The best part? The code reads almost like the original flowchart! This makes it much easier to understand, test, and update later. Even if you add new rules (like time-based access or VIP checks), you just add new states instead of breaking existing code.

This approach turns complicated decision logic into a clean, visual, and professional system.

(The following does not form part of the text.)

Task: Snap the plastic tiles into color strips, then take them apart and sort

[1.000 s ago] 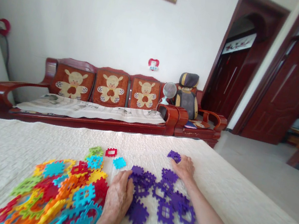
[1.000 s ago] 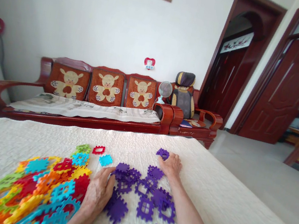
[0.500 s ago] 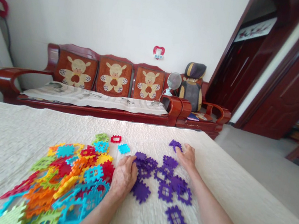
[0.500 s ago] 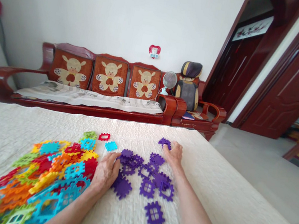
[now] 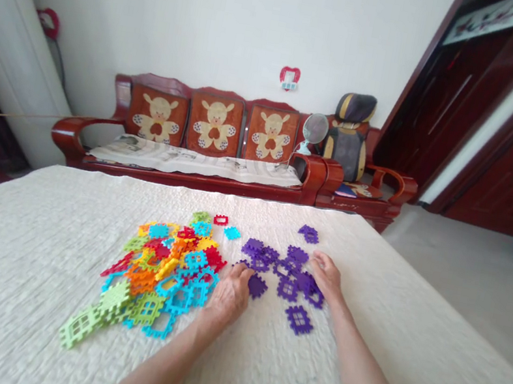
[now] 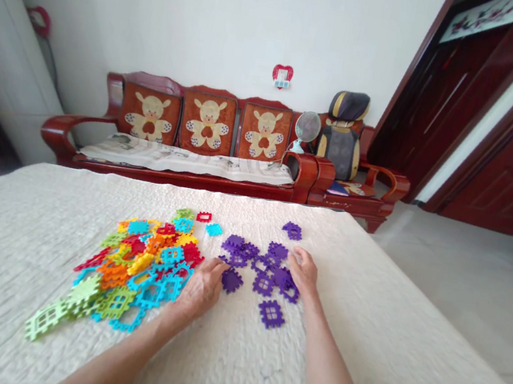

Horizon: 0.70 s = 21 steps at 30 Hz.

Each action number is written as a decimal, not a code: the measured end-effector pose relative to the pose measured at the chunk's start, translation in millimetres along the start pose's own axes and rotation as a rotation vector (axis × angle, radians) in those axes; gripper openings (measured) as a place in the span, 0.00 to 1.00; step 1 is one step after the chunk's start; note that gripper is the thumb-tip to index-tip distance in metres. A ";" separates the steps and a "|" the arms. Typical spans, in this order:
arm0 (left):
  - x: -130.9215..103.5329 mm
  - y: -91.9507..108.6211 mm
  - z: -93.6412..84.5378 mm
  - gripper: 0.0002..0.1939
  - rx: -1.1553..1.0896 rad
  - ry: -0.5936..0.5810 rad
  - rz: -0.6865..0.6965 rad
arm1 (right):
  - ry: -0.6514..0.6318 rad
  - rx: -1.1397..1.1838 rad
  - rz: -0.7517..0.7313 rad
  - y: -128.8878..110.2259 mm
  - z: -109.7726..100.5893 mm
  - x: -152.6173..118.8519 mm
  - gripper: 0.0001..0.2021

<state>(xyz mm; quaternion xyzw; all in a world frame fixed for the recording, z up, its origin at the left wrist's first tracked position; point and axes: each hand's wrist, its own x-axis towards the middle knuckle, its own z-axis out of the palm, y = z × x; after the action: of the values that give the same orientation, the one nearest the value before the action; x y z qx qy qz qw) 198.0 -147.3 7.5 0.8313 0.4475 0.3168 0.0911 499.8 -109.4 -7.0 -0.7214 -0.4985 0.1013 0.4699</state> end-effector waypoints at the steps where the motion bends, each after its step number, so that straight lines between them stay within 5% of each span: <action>1: -7.3 -0.7 0.4 0.21 0.013 0.016 0.011 | 0.004 0.022 0.000 0.4 -0.2 -1.0 0.21; 10: -32.0 -26.6 -5.9 0.25 0.011 0.170 0.105 | 0.051 0.131 0.029 -8.9 -5.3 -3.1 0.21; 21: -25.1 -42.1 -25.3 0.23 0.238 -0.015 -0.072 | 0.057 0.198 0.070 -21.6 -8.3 -9.1 0.21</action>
<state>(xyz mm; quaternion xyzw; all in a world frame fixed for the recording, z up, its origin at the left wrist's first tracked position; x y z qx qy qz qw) 143.7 -146.3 -2.2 0.8221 0.5108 0.2515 0.0065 487.0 -120.3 11.4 -0.6909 -0.4471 0.1457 0.5491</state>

// approach-4-state-machine.js
import { createMachine, interpret } from 'xstate';

const accessMachine = createMachine({
  id: 'wristbandAccess',
  initial: 'scanned',
  context: {
    wristband: null,
    checkpoint: null,
    config: null,
    result: null
  },
  states: {
    scanned: {
      on: {
        EVALUATE: {
          target: 'checkingDirection',
          actions: 'assignData'
        }
      }
    },

    checkingDirection: {
      always: [
        { target: 'granted', cond: 'isExit' },
        { target: 'checkingType' }
      ]
    },

    checkingType: {
      always: [
        { target: 'denied', cond: 'isTypeNotAllowed', actions: 'setTypeDeniedResult' },
        { target: 'checkingBypass' }
      ]
    },

    checkingBypass: {
      always: [
        { target: 'granted', cond: 'hasActiveBypass', actions: 'setBypassGrantedResult' },
        { target: 'loadingZoneConfig' }
      ]
    },

    loadingZoneConfig: {
      invoke: {
        src: 'fetchZoneConfig',
        onDone: { target: 'checkingPermission', actions: 'assignConfig' },
        onError: { target: 'denied', actions: 'setConfigErrorResult' }
      }
    },

    checkingPermission: {
      always: [
        { target: 'denied', cond: 'noEnterPermission', actions: 'setNoPermissionResult' },
        { target: 'checkingCapacity' }
      ]
    },

    checkingCapacity: {
      always: [
        { target: 'granted', cond: 'hasCapacity', actions: 'setCapacityGrantedResult' },
        { target: 'denied', actions: 'setCapacityFullResult' }
      ]
    },

    granted: { type: 'final' },
    denied: { type: 'final' }
  }
}, {
  guards: {
    isExit: (ctx) => ctx.checkpoint.direction === 'OUT',
    isTypeNotAllowed: (ctx) => !ctx.checkpoint.allowedTypes.includes(ctx.wristband.type),
    hasActiveBypass: (ctx) => ctx.wristband.bypassUntil && new Date(ctx.wristband.bypassUntil) > new Date(),
    noEnterPermission: (ctx) => !ctx.config?.enterPermission,
    hasCapacity: (ctx) => ctx.config && ctx.config.currentCount < ctx.config.maxCapacity,
  },
  actions: {
    assignData: assign((_, event) => ({
      wristband: event.wristband,
      checkpoint: event.checkpoint
    })),
    assignConfig: assign({ config: (_, event) => event.data }),
    setTypeDeniedResult: assign({ result: (ctx) => ({
      code: 'TYPE_NOT_ALLOWED',
      message: `Type ${ctx.wristband.type} not allowed`
    })}),
    setBypassGrantedResult: assign({ result: { message: 'Bypass active' } }),
    setNoPermissionResult: assign({ result: { code: 'NO_PERMISSION', message: 'No permission' }}),
    setCapacityFullResult: assign({ result: (ctx) => ({
      code: 'CAPACITY_FULL',
      message: `Capacity full (${ctx.config.currentCount}/${ctx.config.maxCapacity})`
    })}),
    setConfigErrorResult: assign({ result: { code: 'ZONE_CONFIG_MISSING', message: 'Configuration error' }})
  },
  services: {
    fetchZoneConfig: async (ctx) => await getZoneConfig(ctx.checkpoint.zoneId)
  }
});

// Usage
async function evaluateWristbandAccess(wristband, checkpoint) {
  return new Promise(resolve => {
    const service = interpret(accessMachine)
      .onDone(state => resolve({
        granted: state.value === 'granted',
        code: state.context.result?.code || 'GRANTED',
        message: state.context.result?.message || 'Access granted'
      }))
      .start();

    service.send({ type: 'EVALUATE', wristband, checkpoint });
  });
}

Best for: Very complex flows with many side effects, retries, or when you need visual debugging of the flow.